As Geenz had indicated above- please include all of the crash logs, including the Resonite logs from the Logs
folder where Resonite is installed, the Player.log and Crash.log if available from the crashes folders %TEMP%\Yellow Dog Man Studios\Resonite\Crashes
.
Additionally there seem to be a wide number of variables to this issue, and it would help immensely if some replication conditions/commonalities could be established across all of the cases observed:
The more commonality that can be identified between all known cases, and the simpler the replication conditions can be made- the easier this will be for us to solve.

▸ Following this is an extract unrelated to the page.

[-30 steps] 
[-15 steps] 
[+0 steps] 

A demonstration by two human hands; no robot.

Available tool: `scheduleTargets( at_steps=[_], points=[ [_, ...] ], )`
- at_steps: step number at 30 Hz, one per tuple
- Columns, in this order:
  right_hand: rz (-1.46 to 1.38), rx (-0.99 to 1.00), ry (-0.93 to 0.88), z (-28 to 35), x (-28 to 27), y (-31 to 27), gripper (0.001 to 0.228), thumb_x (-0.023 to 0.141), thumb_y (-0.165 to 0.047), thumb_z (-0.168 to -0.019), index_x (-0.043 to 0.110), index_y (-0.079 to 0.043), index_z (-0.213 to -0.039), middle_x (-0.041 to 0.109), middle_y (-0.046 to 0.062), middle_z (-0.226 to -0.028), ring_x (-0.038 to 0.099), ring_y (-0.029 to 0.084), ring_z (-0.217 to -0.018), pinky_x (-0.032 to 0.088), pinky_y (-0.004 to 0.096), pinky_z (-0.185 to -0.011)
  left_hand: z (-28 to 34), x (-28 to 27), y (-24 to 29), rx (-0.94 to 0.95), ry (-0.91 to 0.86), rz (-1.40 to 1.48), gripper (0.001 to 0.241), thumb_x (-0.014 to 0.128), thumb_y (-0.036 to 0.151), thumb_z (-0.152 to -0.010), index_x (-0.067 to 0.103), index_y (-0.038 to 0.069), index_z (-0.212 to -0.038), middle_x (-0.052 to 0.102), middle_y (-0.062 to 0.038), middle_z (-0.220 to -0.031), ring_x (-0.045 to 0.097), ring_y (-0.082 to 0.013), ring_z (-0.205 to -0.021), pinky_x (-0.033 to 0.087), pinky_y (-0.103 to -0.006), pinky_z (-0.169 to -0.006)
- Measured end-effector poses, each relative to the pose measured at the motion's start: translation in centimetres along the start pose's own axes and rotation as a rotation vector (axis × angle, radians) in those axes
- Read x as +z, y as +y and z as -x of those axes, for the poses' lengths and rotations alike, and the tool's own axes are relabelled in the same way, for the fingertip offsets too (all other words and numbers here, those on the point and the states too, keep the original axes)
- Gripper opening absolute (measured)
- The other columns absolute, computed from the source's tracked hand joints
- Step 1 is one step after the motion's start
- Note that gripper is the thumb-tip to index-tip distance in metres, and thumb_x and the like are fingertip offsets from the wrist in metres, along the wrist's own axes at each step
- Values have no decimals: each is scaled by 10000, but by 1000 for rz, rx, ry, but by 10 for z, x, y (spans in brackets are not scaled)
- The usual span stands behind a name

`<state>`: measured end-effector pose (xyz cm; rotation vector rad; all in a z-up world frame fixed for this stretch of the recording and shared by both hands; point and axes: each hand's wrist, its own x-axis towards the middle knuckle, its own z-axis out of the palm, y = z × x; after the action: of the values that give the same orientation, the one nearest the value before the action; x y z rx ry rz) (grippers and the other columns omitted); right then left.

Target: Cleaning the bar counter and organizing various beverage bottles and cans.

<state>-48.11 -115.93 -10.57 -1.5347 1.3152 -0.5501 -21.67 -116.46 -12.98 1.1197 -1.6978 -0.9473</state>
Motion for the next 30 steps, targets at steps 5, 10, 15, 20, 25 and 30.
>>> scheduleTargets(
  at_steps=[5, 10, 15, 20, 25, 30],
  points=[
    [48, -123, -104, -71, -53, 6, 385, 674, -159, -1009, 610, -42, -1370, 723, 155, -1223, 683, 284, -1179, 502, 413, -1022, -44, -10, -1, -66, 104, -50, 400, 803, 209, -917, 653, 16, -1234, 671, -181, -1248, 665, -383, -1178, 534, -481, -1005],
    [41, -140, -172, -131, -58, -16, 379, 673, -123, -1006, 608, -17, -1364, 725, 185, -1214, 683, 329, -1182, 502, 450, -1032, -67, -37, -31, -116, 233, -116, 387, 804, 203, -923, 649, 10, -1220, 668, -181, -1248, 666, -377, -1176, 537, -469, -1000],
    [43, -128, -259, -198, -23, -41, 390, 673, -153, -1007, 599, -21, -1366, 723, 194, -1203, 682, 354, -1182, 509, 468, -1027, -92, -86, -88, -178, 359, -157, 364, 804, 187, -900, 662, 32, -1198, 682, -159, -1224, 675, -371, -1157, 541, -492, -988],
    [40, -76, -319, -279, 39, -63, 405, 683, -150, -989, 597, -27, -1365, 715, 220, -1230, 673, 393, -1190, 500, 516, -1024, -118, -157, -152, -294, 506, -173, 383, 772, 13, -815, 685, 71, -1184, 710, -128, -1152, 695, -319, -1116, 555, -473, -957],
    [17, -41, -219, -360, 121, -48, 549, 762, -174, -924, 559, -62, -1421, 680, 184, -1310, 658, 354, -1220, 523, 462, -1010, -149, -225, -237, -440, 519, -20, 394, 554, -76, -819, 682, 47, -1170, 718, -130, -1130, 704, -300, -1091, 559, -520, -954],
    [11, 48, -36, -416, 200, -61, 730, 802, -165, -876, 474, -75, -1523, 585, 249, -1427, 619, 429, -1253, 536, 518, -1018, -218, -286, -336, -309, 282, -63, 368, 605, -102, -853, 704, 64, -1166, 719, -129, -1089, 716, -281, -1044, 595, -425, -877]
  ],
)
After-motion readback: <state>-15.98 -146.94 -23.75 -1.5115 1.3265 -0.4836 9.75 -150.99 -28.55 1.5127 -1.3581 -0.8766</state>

GPU driver version could also potentially be a relevant factor to identify/nail down. E.g. for Nvidia users, are all affected users using GeForce Experience/updated to the latest driver? If so, is there an earlier driver version where the issue does not occur?
Crash experienced after spawning the repro item a bunch of times (resdb:///3ddaada6d1c6bc2fe4e907ce5339c1474e6e383ea0374e92d5dc5bed23c9c4b4.brson) and then spawning the default avatar from Resonite Essentials a bunch of times, and doing other stuff like destroying the avatars, undo destroy, equipping the avatars, respawning... Not sure exactly how to reproduce the crash.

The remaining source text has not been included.